Les gendarmes hissaient, de leur côté, la cornette d'Aunis, et de part et d'autre, on entendait des feux de mousqueterie tirés en signe de joie.
Vers onze heures, le soleil apparut sur cette scène de désolation, desséchant quelques parties de la plaine, et rendant praticable la crête d'une espèce de chemin de communication.

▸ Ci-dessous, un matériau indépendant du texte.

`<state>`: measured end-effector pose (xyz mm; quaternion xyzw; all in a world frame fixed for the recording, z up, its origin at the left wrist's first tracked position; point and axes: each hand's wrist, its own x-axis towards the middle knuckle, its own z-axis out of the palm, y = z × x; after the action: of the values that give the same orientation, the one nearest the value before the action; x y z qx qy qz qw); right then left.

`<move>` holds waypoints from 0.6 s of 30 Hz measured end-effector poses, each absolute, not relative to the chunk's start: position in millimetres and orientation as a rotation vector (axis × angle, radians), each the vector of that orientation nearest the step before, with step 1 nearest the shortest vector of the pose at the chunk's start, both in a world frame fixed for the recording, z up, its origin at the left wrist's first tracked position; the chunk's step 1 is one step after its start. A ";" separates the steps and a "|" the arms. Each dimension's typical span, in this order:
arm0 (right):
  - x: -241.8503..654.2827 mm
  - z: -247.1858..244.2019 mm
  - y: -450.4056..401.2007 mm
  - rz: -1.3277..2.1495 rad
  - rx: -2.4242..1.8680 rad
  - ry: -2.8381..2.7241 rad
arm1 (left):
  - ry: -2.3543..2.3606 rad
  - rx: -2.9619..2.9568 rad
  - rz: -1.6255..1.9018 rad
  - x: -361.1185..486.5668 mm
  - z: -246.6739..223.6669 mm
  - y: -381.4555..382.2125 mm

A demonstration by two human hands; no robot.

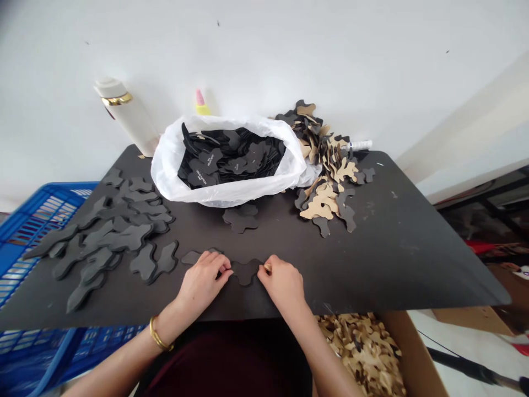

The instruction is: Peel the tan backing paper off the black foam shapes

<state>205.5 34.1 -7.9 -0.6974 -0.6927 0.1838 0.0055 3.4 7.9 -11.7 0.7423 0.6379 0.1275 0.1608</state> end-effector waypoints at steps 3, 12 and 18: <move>205.6 -3.0 40.7 0.593 -2.219 -2.262 | 1.937 2.044 0.219 -2.1 -8.4 12.5; 202.6 4.3 40.6 0.466 -2.184 -2.461 | 1.082 2.890 0.280 8.6 -17.2 10.3; 206.1 0.4 33.7 0.448 -2.270 -2.331 | 0.959 2.787 0.226 19.8 -35.4 11.8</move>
<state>206.1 33.7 0.4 -0.6894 -0.7080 0.1361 -0.0712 19.8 11.8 -35.4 0.9388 0.3230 0.0761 0.0927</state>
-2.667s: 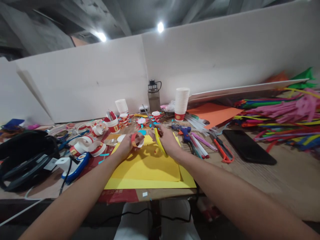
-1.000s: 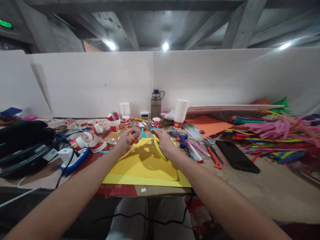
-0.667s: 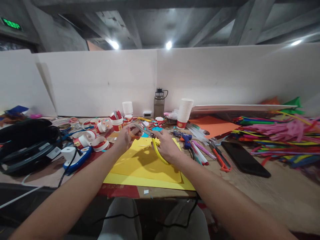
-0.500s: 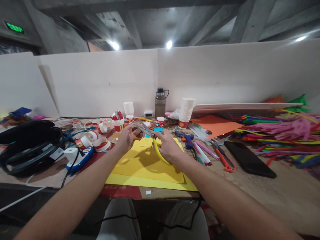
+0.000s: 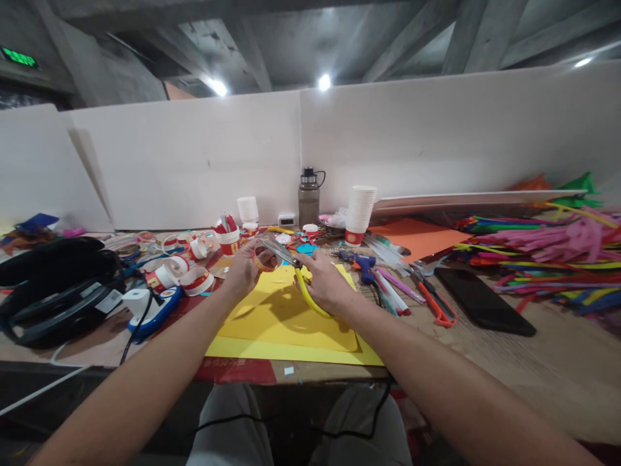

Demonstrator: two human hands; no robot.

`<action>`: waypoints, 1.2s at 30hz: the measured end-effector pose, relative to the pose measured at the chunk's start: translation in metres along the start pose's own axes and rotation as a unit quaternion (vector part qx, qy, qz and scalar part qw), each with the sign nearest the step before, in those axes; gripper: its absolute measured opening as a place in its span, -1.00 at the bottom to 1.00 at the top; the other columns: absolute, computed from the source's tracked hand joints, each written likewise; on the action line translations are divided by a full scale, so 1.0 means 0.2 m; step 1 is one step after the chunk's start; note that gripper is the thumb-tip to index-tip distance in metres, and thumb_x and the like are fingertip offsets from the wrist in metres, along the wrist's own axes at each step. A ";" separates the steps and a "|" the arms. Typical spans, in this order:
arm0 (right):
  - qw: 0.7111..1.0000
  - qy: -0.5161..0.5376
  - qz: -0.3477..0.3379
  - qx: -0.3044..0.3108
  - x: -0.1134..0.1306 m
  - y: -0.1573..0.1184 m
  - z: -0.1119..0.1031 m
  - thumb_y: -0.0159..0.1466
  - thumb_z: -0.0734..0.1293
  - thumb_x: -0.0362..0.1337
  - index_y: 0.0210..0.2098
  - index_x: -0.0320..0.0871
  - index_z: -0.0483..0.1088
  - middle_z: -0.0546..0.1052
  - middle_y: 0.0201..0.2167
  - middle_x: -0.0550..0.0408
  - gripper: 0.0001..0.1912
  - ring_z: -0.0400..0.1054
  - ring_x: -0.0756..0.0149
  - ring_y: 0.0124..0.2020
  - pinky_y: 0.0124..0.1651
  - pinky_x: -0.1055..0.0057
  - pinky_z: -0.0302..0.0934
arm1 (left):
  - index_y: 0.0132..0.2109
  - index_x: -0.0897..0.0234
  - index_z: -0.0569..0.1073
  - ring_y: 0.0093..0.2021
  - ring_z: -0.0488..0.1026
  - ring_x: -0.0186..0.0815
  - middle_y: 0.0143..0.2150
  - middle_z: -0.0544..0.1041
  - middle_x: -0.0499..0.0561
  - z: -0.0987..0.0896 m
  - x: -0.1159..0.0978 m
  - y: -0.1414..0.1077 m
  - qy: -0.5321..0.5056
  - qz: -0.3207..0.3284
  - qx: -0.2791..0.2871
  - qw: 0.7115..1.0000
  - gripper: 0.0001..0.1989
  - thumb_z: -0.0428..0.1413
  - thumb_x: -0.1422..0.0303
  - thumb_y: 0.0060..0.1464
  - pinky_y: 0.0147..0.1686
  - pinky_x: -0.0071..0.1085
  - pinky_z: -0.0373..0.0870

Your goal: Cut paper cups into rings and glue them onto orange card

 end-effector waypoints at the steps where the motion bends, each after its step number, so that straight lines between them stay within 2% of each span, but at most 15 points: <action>1: 1.000 -0.001 0.000 0.003 0.00 0.00 0.00 0.20 0.30 -0.23 0.12 -0.08 0.33 0.27 -0.22 -0.02 -0.52 0.21 0.25 -0.26 -0.16 0.33 0.18 | -0.42 0.32 0.35 -0.57 0.27 -0.49 -0.56 0.34 -0.13 0.00 0.00 0.00 -0.001 -0.005 -0.007 1.000 -0.78 0.27 0.38 -0.16 -0.57 -0.55 0.17; 8: 1.000 -0.009 -0.018 0.001 0.01 0.00 0.00 0.22 0.28 -0.22 0.13 -0.11 0.33 0.30 -0.24 -0.03 -0.53 0.22 0.24 -0.27 -0.16 0.33 0.18 | -0.50 0.30 0.27 -0.60 0.20 -0.50 -0.63 0.17 -0.19 0.01 -0.01 0.00 -0.021 -0.005 0.016 1.000 -0.65 0.34 0.38 -0.26 -0.60 -0.55 0.14; 15: 1.000 -0.019 -0.022 0.002 0.01 0.00 0.00 0.23 0.27 -0.23 0.12 -0.12 0.35 0.37 -0.25 -0.05 -0.55 0.24 0.22 -0.25 -0.15 0.33 0.17 | -0.49 0.30 0.28 -0.59 0.23 -0.49 -0.60 0.25 -0.15 0.01 0.00 0.01 -0.010 0.002 0.065 0.998 -0.69 0.30 0.33 -0.14 -0.61 -0.54 0.15; 18: 1.000 -0.015 -0.021 0.011 0.02 0.00 -0.01 0.23 0.28 -0.26 0.11 -0.14 0.34 0.39 -0.24 -0.05 -0.55 0.24 0.22 -0.24 -0.16 0.35 0.16 | -0.47 0.31 0.31 -0.57 0.27 -0.46 -0.58 0.31 -0.11 0.02 -0.02 0.00 -0.001 0.007 0.062 0.998 -0.71 0.28 0.28 -0.11 -0.61 -0.53 0.20; 21: 0.999 -0.031 -0.012 0.017 0.01 0.00 -0.01 0.24 0.25 -0.25 0.11 -0.14 0.34 0.37 -0.24 -0.05 -0.57 0.24 0.23 -0.25 -0.17 0.35 0.15 | -0.43 0.32 0.32 -0.56 0.32 -0.45 -0.55 0.37 -0.09 0.00 -0.03 0.00 0.015 0.005 0.035 0.999 -0.74 0.25 0.28 -0.07 -0.60 -0.54 0.24; 25: 0.999 -0.044 -0.008 0.016 0.01 -0.01 -0.01 0.26 0.23 -0.24 0.09 -0.13 0.35 0.34 -0.21 -0.05 -0.60 0.23 0.24 -0.27 -0.18 0.35 0.15 | -0.42 0.29 0.29 -0.59 0.32 -0.45 -0.58 0.35 -0.12 -0.03 -0.04 0.00 0.020 0.022 0.007 1.000 -0.74 0.24 0.31 -0.07 -0.62 -0.55 0.24; 36: 0.999 -0.039 -0.005 0.011 0.01 -0.02 -0.01 0.23 0.28 -0.20 0.09 -0.10 0.33 0.29 -0.15 -0.05 -0.57 0.23 0.30 -0.30 -0.21 0.40 0.18 | -0.46 0.32 0.33 -0.59 0.31 -0.45 -0.58 0.35 -0.11 -0.01 0.01 0.01 0.043 0.009 0.035 0.998 -0.75 0.25 0.30 -0.12 -0.64 -0.55 0.24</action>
Point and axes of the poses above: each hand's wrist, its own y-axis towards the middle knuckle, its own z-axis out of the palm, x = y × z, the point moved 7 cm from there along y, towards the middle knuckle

Henri, qui essayait ce sentier, fut le premier à s'apercevoir, aux bruits des fers de son cheval, qu'une route ferrée conduisait, en faisant un détour circulaire, du bourg à la colline; il en conclut que les chevaux enfonceraient par-dessus le sabot, jusqu'à mi-jambe, jusqu'au poitrail peut-être, dans la fange, mais n'iraient pas plus avant, soutenus qu'ils seraient par le fond solide du sol.
Il demanda de tenter l'épreuve, et, comme personne ne lui faisait concurrence dans ce dangereux essai, il recommanda à l'enseigne Remy et sa compagne, et s'aventura dans le périlleux chemin.
En même temps qu'il partait du bourg, on voyait un cavalier descendre de la colline, et, comme Henri le faisait, tenter, de son côté, de se mettre en chemin pour se rendre au bourg.
Tout le versant de la colline qui regardait le bourg était garni de soldats spectateurs qui levaient leurs bras au ciel et semblaient vouloir arrêter le cavalier imprudent par leurs supplications.
Les deux députés de ces deux tronçons du grand corps français poursuivirent courageusement leur chemin, et bientôt ils s'aperçurent que leur tâche était moins difficile qu'ils ne l'eussent pu craindre, et surtout qu'on ne le craignait pour eux.
Un large filet d'eau, qui s'échappait d'un aqueduc, crevé par le choc d'une poutre, sortait de dessous la fange et lavait, comme à dessein, la chaussée bourbeuse, découvrant sous son flot plus limpide le fond du fossé que cherchait l'ongle actif des chevaux.